Anonymous usage tokens from curve trees or autct

Yes it’s one of the potential use cases, i.e. a drop-in replacement for fidelity bonds in a coinjoin protocol without a single central coordinator. However, I do remember back when I proposed RIDDLE that it might not be as great for that particular use case. So, “delving” into that :wink: :

First, let’s be clear on the threat being addressed: Sybil attacks that allow deanonymisation of the coinjoin by being ~ all the other participants in the round. A technique that imposes a cost on taking part can never make this impossible, so our chosen threat is an attacker bounded in their costs, and our defence is contingent/limited (you could try to quantify it for a particular case, but it’s going to be very handwavy). The costs imposed by a timelocked utxo can be calculated explicitly in terms of time value of money, but the costs imposed by simple utxo ownership at the time of a recent snapshot are clearly much less; principally just a utxo creation cost (arguably ameliorated, even). This leads one to think along the lines I did in the above blog, that:

By using age and BTC value requirements, a cost - in the form of BTC network fees - is imposed that is almost zero for slow, occasional use but becomes (nonlinearly) much larger for anyone attempting to use the service very frequently (and due to block arrival rate, no amount of money may be enough to achieve very high Sybilling rates).

Notice I say age and value requirements; “before the snapshot” can enforce that, or, I think a better idea, one can set the filter as Q = a^x v^y where a is age and v is sats value. This can really bump up the cost to burst attack a system.

But with a decentralized coinjoin protocol rather than e.g. a website or a nostr relay or maybe a Lightning node, our main concern isn’t burst attack as much as very slow Sybilling. I’m going to guess that, if we want to replace fidelity bonds direct money locking with this style of utxo proof, we need to set x in the above formula much higher, so that a proof of the necessary value will require quite an old utxo (thus enforcing a similar timelocking but in the past, not pushed into the future). This doesn’t sound very practical (locking way before using the service?), and will also reduce the anon set (though I think that won’t be as big of a deal, most likely).

Finally, as well as these concerns (which can be summed up as “you can use this for coinjoins but it might end up being a weak defence unless you make it too impractical”), there’s one last one that bothers me:

Structurally this aut-ct could be simplified to:

Prover -> Verifier: [ZKP] [keyimage]

And that keyimage can’t change unless you change the utxo (pubkey) (taproot). This means that every user of the decentralized protocol sees the same one, and if it’s a token that lets them use the system for some considerable time (as it must be, as fidelity bonds are today), it by its nature allows linkage of different coinjoins.

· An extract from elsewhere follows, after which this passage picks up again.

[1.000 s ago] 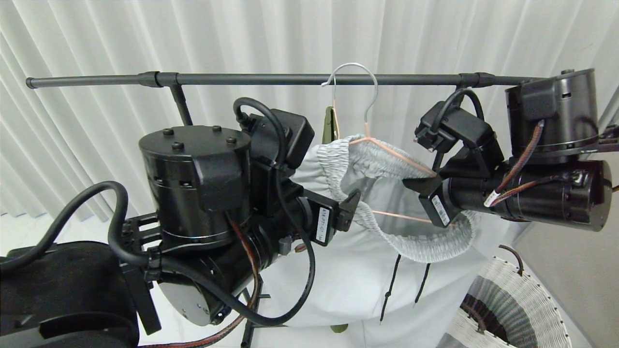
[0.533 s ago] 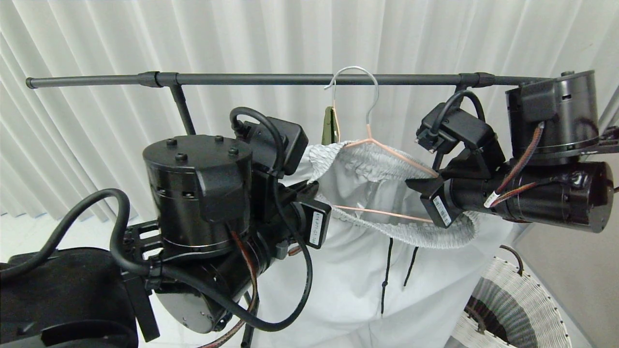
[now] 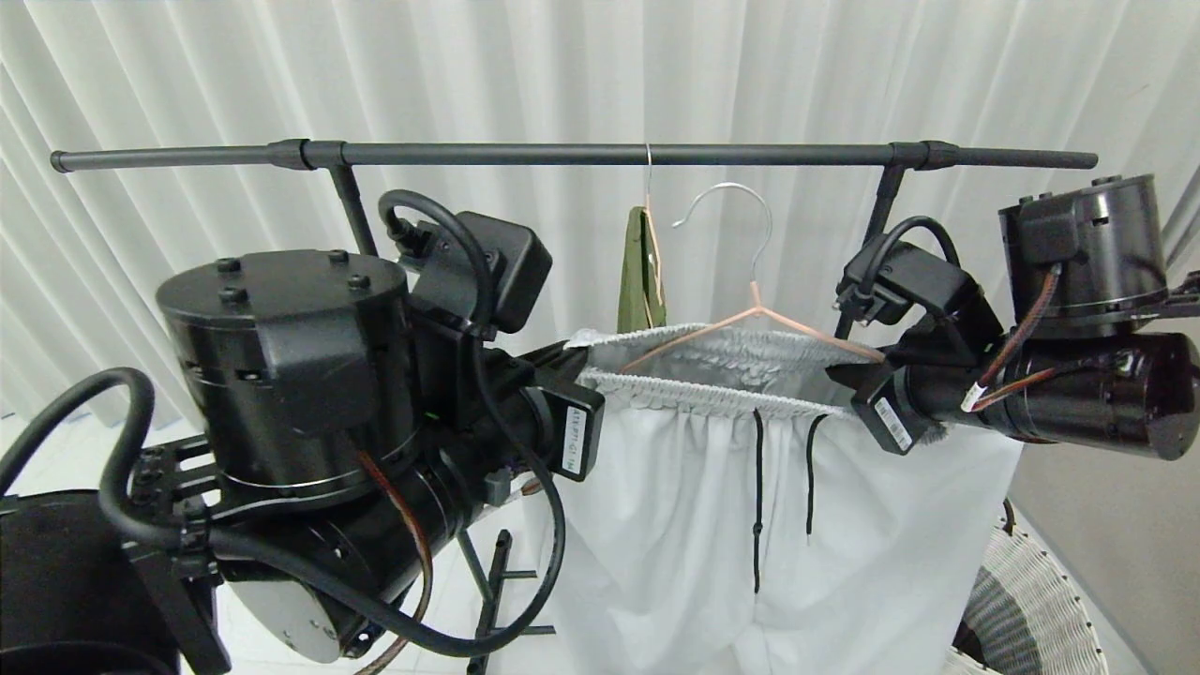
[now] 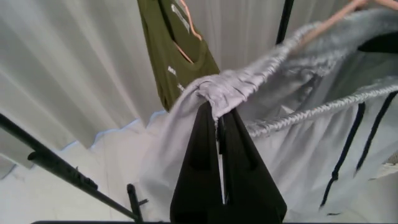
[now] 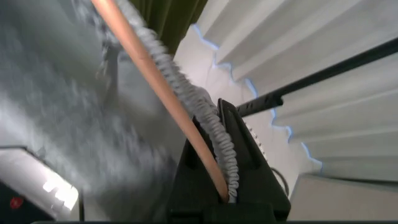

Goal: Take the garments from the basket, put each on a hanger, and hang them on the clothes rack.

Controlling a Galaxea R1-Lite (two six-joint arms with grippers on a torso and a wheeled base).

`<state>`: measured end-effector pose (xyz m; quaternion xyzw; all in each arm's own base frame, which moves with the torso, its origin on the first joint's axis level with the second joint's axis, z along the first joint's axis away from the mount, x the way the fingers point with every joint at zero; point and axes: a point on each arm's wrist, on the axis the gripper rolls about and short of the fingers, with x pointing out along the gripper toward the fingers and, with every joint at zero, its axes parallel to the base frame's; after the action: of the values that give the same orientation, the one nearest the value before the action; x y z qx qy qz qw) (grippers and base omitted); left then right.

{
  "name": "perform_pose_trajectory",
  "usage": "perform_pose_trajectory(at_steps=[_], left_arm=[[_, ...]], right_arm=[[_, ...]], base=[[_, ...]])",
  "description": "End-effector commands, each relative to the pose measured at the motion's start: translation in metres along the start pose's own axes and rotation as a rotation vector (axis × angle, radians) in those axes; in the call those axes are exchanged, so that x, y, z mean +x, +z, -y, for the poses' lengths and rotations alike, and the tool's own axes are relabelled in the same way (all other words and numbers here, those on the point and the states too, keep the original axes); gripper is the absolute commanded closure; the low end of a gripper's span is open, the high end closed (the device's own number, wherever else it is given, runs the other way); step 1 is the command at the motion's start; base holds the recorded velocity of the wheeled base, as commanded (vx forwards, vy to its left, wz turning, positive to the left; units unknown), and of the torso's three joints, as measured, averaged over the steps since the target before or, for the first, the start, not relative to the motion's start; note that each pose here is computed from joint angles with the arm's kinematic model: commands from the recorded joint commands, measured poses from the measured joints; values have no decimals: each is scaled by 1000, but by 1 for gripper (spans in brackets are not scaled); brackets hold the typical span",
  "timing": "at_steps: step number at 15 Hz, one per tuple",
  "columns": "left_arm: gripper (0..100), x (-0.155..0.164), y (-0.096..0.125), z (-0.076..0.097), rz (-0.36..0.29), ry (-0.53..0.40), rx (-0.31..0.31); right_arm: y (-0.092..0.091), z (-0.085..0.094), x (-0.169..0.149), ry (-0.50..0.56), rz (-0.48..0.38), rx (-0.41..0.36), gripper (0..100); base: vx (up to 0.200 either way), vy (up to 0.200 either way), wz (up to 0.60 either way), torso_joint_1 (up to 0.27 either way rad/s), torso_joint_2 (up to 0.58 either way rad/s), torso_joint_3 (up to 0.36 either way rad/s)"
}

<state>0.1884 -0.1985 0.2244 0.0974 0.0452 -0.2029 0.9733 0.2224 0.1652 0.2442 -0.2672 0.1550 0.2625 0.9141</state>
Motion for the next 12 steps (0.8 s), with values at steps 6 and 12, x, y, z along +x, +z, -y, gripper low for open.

The problem here is very deep: we want purely private participation in a protocol, and we want defence against Sybilling behaviour.

Probably the answer lies in token multi-issuance, which can be done as described in this Issue :

Basically, when you do the DLEQ proof, you need an independent NUMS basepoint J (and the “key image” is your private key * J), and you create that J using a hash-to-curve operation acting on a string. Currently that string is “J,application-domain-label” (e.g. “J,hodlboardmainnet”) but we could instead imagine it being “J,application-domain-label,1” and then 2,3 etc. This way you get multiple independent tokens per utxo. This is basically exactly what we do in PoDLE (which is not the same as fidelity bonds). I think this is probably the right way to go for a fully symmetric decentralized coinjoin protocol.